A vampire virus may be hiding inside your patient, possibly leading to anti-viral discoveries

By Lisa Marie Basile | Fact-checked by Jessica Wrubel
Published November 22, 2023

Key Takeaways

  • Researchers have discovered a ‘vampire virus’—a virus that latches onto the neck of another virus. The virus is known as a phage, or a virus that latches onto bacterium. 

  • The vampire virus, nicknamed MiniFlayer, has developed a never-before-seen evolutionary appendage connecting to another virus's neck.

  • Researchers believe this discovery could lead to the development of new antiviral strategies

For the first time,  researchers at the University of Maryland have discovered what’s been dubbed a novel “vampire virus,” or a virus that latches onto another virus’ neck.[]

The vampire virus was found by undergraduate students at the University of Maryland looking for phages (or viruses that latch onto bacterium) within soil samples from St. Louis, MO, and Poolesville, MD. They discovered the vampire virus—or satellite phage, nicknamed ‘MiniFlayer’—in the soil bacterium Streptomyces scabiei. MiniFlayer was found to be working with a helper virus, MindFlayer—a bacterium that infects Streptomyces.[]

Ivan Erill, a professor in the Department of Biological Sciences at the University of Maryland Baltimore County, recently described the discovery of this “vampire virus” in Scientific American, writing, “When a virus enters a cell, it can either go dormant or start replicating right away…Sometimes a virus enters a cell only to find that its new temporary dwelling is already home to another dormant virus.”[]

What happens then is one of two things, he says: They’ll either battle for control of the cell or, in this case, the virus already living in the cell attacks the virus that’s trying to move in.[]

MiniFlayer didn’t just wait dormantly, however. It evolved a small appendage with which to attack the incoming virus. “MiniFlayer tail fibers absorb specifically to neck proteins of MindFlayer, which were not observed to be attached to any other location on the helper,” researchers write in Nature. And according to those findings, “No satellite viruses infecting bacterial hosts have been reported to date, but several families of satellite nucleic acids have been described and are commonly referred to as phage satellites.”[]

But why would MiniFlayer do this? Kirsten Hokeness, PhD, an immunologist and virologist, and director of Bryant University’s School of Health and Behavioral Sciences, explains that when a virus becomes replication-defective, it has to find a creative way to replicate.
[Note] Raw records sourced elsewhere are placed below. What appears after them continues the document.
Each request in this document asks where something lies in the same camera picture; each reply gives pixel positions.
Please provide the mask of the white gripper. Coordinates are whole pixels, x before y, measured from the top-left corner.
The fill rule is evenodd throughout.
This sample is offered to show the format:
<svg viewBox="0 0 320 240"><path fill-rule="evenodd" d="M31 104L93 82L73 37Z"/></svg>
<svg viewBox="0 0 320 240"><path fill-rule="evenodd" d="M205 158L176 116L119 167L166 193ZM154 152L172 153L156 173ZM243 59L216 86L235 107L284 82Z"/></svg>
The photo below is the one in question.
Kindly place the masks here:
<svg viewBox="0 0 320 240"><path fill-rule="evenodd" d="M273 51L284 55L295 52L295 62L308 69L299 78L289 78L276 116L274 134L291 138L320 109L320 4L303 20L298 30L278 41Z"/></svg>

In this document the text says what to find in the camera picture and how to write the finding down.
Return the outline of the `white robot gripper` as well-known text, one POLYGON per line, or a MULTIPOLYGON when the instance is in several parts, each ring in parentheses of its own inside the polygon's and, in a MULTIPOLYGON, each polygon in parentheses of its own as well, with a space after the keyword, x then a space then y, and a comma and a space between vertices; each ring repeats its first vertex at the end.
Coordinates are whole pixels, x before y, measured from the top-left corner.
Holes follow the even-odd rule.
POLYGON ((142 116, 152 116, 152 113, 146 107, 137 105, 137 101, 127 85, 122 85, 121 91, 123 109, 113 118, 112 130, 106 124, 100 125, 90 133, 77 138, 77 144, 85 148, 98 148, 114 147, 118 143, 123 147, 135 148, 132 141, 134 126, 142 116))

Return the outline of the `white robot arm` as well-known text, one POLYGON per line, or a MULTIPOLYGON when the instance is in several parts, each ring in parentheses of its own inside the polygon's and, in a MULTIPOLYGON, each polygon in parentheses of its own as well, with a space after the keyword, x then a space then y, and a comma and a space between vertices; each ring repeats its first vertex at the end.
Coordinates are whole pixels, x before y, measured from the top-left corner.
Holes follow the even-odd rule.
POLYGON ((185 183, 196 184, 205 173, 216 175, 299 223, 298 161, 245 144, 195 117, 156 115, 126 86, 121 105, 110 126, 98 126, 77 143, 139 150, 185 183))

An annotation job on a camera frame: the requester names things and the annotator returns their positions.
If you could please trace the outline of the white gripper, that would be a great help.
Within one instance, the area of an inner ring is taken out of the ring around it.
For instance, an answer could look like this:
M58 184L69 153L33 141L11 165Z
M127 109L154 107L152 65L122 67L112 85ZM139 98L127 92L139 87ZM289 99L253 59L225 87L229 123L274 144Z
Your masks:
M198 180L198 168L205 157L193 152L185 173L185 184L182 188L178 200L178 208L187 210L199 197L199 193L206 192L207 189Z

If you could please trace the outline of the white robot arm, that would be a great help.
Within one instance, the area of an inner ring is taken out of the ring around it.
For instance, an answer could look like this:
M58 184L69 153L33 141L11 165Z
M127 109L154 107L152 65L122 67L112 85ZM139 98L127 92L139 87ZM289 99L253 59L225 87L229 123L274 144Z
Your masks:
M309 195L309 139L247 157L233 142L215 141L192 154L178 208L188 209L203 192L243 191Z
“These ‘satellite’ viruses create a unique relationship with a ‘helper’ virus that will aid in replication,” Hokeness says. “Most times these satellites will hide in host cells and wait for another virus to infect the host and then solicit help from them.”

The ‘vampire virus’ can’t hide in the host cell and wait for help like some of its counterparts. “So as evolution goes, the virus had to figure out how to keep infecting, so it latched directly onto a helper virus so they can infect and replicate together,” Hokeness continues. Some of this isn’t entirely groundbreaking. Researchers have long known of virus-attacking viruses (viral satellites). For example, “In humans, the hepatitis D virus uses the hepatitis B virus as a helper to replicate—causing hepatitis,” Hokeness says.[]

What does this discovery mean for clinicians?

Researchers are already working with phages, Erill notes. He points to research published in Pulmonary Therapy, which found that  “Mycobacteriophages—viruses that infect Mycobacterium hosts—show promise as therapeutic agents for non-tuberculous mycobacterium infections and have been used in 20 compassionate use cases.” However, MiniFlayer’s never-seen-before ability to selectively attach itself to another virus is something that researchers hope could be used to develop drug delivery treatments or to target selectively viruses. He hopes this is in a not-so-distant future.

Thus far, the research is basic and preliminary, though Erill tells MDLinx. “The implications down the line, and especially in a clinical setting, are hard to anticipate,” he says. “I believe that satellite-helper systems, where two viruses are deadlocked in an evolutionary arms race to best each other, pose a very interesting opportunity to discover new antiviral strategies.”

How might this work? “If the two entities fighting are viruses, their biological warfare must necessarily center on deploying mechanisms to interfere with the other virus' ability to replicate, which is pretty much the definition of an antiviral system or compound,” Erill explains. Hokeness also shares these hopes for new treatments. “The more we know, the better we are armed in combating current and future infections…What we have seen is that this symbiotic relationship in bacterial viruses can help to drive antibacterial resistance. Therefore, limiting these interactions may prove beneficial for averting the spread of resistance genes,” she says.